CONTRIBUTION
«Les morts ne sont pas morts». Cette assertion du poète Birago Diop a trouvé toute sa quintessence avec la mort de Habib Faye. L’étoile de la musique sénégalaise s’est éclipsée le 25 avril dernier, laissant un vide difficile à combler, pour ne pas dire impossible. Un coup de massue sur la tête des Sénégalais assommés par la brutalité de cette perte incommensurable qui endeuille le monde de la culture. Mais au-delà, c’est le Sénégal qui a pleuré cette tragédie nationale avec la solennité qui a entouré les obsèques de l’ex-membre du Super Etoile décédé à l’âge de 54 ans. Le président Macky Sall s’est fait le devoir de venir présider la cérémonie de la levée du corps de Habib Faye qui a réuni tout ce que le Sénégal compte comme augustes personnalités. Pareil pour l’enterrement qui a refusé du monde.

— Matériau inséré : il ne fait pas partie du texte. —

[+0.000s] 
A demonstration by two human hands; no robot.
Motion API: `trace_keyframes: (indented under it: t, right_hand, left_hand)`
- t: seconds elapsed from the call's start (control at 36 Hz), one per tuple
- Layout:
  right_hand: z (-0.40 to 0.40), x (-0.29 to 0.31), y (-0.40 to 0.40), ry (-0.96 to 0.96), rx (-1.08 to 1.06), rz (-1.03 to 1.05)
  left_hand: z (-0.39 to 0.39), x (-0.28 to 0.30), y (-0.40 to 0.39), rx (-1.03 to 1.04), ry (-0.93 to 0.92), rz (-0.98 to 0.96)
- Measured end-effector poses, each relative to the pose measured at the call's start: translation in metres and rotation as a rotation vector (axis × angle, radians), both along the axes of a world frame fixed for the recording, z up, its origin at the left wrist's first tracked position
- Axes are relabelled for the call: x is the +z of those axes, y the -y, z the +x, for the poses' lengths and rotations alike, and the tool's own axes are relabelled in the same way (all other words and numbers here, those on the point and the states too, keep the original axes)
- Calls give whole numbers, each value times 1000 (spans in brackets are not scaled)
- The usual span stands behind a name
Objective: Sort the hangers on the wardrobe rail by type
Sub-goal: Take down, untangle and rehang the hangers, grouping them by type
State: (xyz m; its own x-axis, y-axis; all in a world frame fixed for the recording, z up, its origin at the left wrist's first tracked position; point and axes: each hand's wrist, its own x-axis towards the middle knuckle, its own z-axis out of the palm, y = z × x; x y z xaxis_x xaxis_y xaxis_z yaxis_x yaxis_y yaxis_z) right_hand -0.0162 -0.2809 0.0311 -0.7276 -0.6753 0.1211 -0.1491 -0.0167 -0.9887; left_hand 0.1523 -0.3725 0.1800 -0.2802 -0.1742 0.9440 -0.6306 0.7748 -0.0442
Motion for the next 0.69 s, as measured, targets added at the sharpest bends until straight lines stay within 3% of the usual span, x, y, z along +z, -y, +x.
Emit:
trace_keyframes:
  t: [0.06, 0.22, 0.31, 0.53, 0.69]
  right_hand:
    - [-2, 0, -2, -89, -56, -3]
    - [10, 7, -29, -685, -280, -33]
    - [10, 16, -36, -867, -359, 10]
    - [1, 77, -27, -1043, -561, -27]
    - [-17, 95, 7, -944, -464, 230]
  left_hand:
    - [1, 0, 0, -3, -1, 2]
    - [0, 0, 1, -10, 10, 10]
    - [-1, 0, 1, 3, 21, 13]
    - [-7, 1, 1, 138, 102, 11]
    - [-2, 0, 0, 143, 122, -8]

Un spectacle que les Sénégalais avaient vu pour la dernière fois, lors de la disparition d’un certain Ndongo Lô, cet autre «immortel» célébré après son rappel à Dieu. Pourtant, de son vivant, le chanteur de Pikine en avait vu de toutes les couleurs. Traîné dans la boue, jeté en pâture, «lynché» dans la presse, dans les grands places, marchés et autres places publiques, Ndongo Lô n’a jamais eu la reconnaissance à la mesure de son talent qui dérangeait ses ennemis dans le showbiz. Mais depuis sa mort jusqu’au jour d’aujourd’hui, l’auteur de «Adouna» (qui n’aura connu qu’une carrière musicale de cinq années) figure au panthéon des «immortels», son œuvre étant à jamais gravée dans la mémoire collective des Sénégalais.
Comme lui, Habib Faye qui d’ailleurs l’avait pris sous son aile protectrice lors de son album «Tarkhiss», a été glorifié après sa mort. Le talent de ce musicien auteur compositeur racé, quoique reconnu de son vivant, n’aura été mesuré à sa juste valeur qu’à sa disparition avec la pluie d’hommages qui s’est abattue sur lui aussi bien au niveau national qu’international. Au point que des voix se sont même élevées pour demander que le Grand Théâtre porte son nom en guise d’hommage posthume. Un fait qui n’est pas nouveau au Sénégal. Combien sont-ils ces héros qui, de leur vivant, ont marqué l’histoire du Sénégal et qui n’ont été célébrés qu’après leur mort : Doudou Ndiaye Rose, Ousmane Sow, Sembène Ousmane, Jules François Bocandé, Falaye Baldé, Makhourédia Guèye, Cheikh Tidiane Diop etc…
Pis, certains encore en activité sont même «brûlés» par leurs propres concitoyens. Le dernier exemple en date Souleymane Faye qui, au cours d’une émission télé, a été presque ridiculisé par une animatrice victime de son impertinence. Un scandale à l’endroit d’un patrimoine de la trempe de «Diego» qui avait choqué plusieurs internautes.
Aujourd’hui Habib Faye est parti. La brutalité de sa mort en a surpris plus d’un, sa maladie étant méconnue des Sénégalais, contrairement à son illustre aîné Lamine Faye alité depuis des années, mais complètement oublié. Il est temps qu’on rompe avec cette maudite tradition consistant à célébrer nos symboles qu’après leur mort. Basta.